Una de las narraciones de Gabriel García Márquez que más me ha atraído es Crónica de una muerte anunciada. No pretendo debatir aquí si esa es, o no, su mejor obra. Solo digo que para mí esa novela es como un reflejo más o menos espectacular de la vida cotidiana de cualquier pueblito de Latinoamérica o del Caribe. Me explicaré y lo haré narrando lo que me sucedió una noche a finales de los años 60, en la vieja villa de Guanabacoa, al este de La Habana. Aquella noche mi amigo Alberto y yo fuimos a ver un viejo western en el cine Carral, el más importante de allí. Como el filme en cuestión era de vaqueros, es decir, de acción y aventuras, muchos jóvenes fueron a verlo también.
Una vez instalados en el interior del cine y comenzada la película, mi amigo Alberto hizo un comentario en alta voz sobre algo que no recuerdo de la cinta. En la fila delantera a la nuestra estaba sentado un trío de jóvenes amigos y yo conocía a uno de ellos: Pepe. Vivía en mi barrio. Tenía pedigree de bravucón y además era un prometedor figurante de una de las más famosas comparsas de los carnavales habaneros de la época. En fin, que a Pepe no le gustó el comentario de mi amigo Alberto, e incluso pensó que se refería oblicuamente a su persona. Pepe se volteó en su asiento e increpó en alta voz a mi amigo Alberto, y pronto comenzó un altercado entre ambos que por fortuna pude calmar –curiosamente los amigos de Pepe permanecieron en total mutismo–, cumpliendo así con mi elemental deber de amigo de uno y conocido del otro.

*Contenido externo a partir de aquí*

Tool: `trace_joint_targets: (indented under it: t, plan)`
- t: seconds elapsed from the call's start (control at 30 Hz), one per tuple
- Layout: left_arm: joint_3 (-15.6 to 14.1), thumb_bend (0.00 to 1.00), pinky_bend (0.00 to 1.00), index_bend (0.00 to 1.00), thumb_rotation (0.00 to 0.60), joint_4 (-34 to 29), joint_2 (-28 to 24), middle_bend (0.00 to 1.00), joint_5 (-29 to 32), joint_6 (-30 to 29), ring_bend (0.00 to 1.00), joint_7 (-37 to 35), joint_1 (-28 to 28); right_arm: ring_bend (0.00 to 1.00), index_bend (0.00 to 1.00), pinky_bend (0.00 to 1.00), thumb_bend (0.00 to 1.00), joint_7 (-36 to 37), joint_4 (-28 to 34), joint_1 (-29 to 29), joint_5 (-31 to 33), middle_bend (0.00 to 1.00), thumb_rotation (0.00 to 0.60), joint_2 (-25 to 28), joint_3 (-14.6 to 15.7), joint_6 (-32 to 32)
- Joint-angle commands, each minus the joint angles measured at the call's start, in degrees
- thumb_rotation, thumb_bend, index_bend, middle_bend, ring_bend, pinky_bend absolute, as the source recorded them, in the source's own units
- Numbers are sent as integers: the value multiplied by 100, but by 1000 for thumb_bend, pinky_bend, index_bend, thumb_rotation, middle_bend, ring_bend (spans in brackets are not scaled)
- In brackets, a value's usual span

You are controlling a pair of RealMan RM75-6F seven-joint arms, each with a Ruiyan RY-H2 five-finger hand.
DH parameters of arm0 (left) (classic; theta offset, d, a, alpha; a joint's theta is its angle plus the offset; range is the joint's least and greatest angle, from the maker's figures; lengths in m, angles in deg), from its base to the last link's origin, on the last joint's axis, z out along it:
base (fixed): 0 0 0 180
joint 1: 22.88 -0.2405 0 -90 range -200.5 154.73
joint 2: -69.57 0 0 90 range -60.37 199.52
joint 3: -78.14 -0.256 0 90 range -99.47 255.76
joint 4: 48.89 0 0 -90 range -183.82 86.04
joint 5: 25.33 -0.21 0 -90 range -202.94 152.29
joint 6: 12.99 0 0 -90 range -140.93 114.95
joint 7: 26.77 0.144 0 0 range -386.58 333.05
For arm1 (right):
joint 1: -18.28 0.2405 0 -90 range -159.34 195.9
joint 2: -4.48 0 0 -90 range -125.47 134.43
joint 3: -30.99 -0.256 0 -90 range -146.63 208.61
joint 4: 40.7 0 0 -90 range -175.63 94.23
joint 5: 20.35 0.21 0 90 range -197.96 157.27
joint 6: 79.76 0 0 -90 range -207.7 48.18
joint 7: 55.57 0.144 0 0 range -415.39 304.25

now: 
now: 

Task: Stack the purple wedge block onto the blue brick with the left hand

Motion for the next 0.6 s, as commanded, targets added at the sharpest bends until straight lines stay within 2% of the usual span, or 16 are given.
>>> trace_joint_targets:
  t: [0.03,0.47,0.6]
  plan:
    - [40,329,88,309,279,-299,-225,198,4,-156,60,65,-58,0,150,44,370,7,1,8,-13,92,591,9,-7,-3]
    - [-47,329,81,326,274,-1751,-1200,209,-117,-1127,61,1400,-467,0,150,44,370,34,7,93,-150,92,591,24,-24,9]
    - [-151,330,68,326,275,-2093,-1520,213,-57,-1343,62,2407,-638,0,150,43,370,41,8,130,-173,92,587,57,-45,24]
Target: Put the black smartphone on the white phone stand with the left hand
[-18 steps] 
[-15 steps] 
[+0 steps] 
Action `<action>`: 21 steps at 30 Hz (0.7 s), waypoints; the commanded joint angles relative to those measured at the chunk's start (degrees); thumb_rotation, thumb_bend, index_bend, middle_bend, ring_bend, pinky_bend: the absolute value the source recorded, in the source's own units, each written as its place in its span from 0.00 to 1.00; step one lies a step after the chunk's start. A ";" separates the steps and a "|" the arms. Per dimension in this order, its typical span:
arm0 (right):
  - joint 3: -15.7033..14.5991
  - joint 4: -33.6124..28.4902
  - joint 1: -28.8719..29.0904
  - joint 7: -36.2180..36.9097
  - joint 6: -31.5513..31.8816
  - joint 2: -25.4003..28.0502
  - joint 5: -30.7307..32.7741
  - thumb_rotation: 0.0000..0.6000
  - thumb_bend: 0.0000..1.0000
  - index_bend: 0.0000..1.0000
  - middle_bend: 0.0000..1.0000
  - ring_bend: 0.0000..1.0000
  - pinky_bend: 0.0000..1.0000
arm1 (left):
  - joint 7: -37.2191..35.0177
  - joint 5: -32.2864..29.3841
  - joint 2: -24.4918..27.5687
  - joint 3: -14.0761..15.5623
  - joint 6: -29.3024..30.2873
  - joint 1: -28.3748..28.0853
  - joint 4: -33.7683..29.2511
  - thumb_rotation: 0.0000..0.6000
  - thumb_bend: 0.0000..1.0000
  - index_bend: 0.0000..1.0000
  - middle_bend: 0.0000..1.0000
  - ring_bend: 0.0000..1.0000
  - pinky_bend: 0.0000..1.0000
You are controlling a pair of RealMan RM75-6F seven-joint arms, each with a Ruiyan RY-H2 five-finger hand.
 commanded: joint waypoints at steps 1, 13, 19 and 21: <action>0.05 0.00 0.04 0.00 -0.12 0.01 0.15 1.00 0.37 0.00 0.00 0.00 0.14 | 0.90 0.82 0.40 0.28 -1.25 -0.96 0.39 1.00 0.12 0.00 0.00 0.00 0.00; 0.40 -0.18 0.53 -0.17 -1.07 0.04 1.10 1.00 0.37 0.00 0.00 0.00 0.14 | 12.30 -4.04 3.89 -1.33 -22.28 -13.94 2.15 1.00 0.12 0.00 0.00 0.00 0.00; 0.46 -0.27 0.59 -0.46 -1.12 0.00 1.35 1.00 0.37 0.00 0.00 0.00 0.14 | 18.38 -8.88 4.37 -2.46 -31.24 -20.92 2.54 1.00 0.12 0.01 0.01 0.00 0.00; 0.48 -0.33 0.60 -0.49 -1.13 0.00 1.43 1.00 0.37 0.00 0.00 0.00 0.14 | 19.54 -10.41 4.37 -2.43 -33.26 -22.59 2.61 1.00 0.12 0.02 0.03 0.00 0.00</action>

Al terminar la función –los cowboys villanos muertos o presos, y el héroe en brazos de su rubia y casta amada–, nos dirigimos a la salida del cine y allí mismo se reinició el altercado entre Pepe y Alberto. Justo en la marquesina de la entrada del cine hube de intervenir de nuevo para evitar un riña entre ambos. Pero Pepe no atendía a razones: quería sangre. Sin transición, como si fuera un panning de un plano secuencia, Pepe se viró hacia mí y me retó ante todos, malinterpretando olímpicamente mis buenas y pacíficas intenciones. Era evidente que el papel de “casco azul de la ONU” no me iba para nada. No pude evitarlo. Cualquier vocalización de mi parte hubiera sido juzgada como mera cobardía. Pepe me instó a seguirle a un lugar “apropiado” para pelear como hombres.
Nos desplazamos unas cuadras, hasta una calle junto al Instituto Preuniversitario donde Alberto y yo estudiábamos entonces. Nadie del numeroso público que salía del cine y que había sido testigo de los hechos intervino para evitar la riña. Era ley tácita en Guanabacoa que los hombres resuelven sus diferencias por sí solos. Mientras caminaba hacia el sitio del “duelo” me preguntaba cómo me había involucrado en aquello. Yo, y no Alberto, era quien debía enfrentar a Pepe. Ahora Alberto y los dos compañeros de Pepe parecían los padrinos de aquel absurdo duelo. Una vez frente a frente ya en el lugar “apropiado”, nos enredamos a puñetazos y en segundos rodamos calle abajo –tenía una pronunciada pendiente aquella solitaria y mal iluminada rúa–, enlazados en un furioso abrazo. Cuando dejamos de rodar cuesta abajo, al final de la pendiente, Pepe quedó encima de mí. Mala suerte, pensé. Me preparé para lo peor pero, inesperadamente, Pepe se incorporó y me tendió la mano para que me levantara. Una vez de pie y frente a frente de nuevo, Pepe –que era algo mayor que yo en edad y en tamaño y que tenía mucha más “calle” que este aprendiz de hippie pacifista que les habla– me dijo solemne y sentencioso: —Bien, ya quedamos como hombres.
Nos dimos la mano y subimos la cuesta. Arriba se recortaban contra el oscuro telón de la noche las siluetas de nuestros “padrinos”. Una vez allí, cada grupo se fue por su lado. No le dirigí la palabra a mi amigo Alberto en todo el trayecto hasta la parada del ómnibus. Me parecía injusto y desleal de su parte que no hubiera hecho nada por detener aquella absurda y fugaz pelea de la que él mismo era responsable, en alguna medida. Pero tampoco podía dejar de pensar en los extraños preceptos de mi cultura circundante e inmediata. Aquel encuentro había sido un amago, una caricatura de pelea callejera. Solo contaba el juego de las apariencias, el camuflaje social, para cumplir con aquella peculiar ética pueblerina que años después volvería a encontrar en las páginas de Crónica de una muerte anunciada.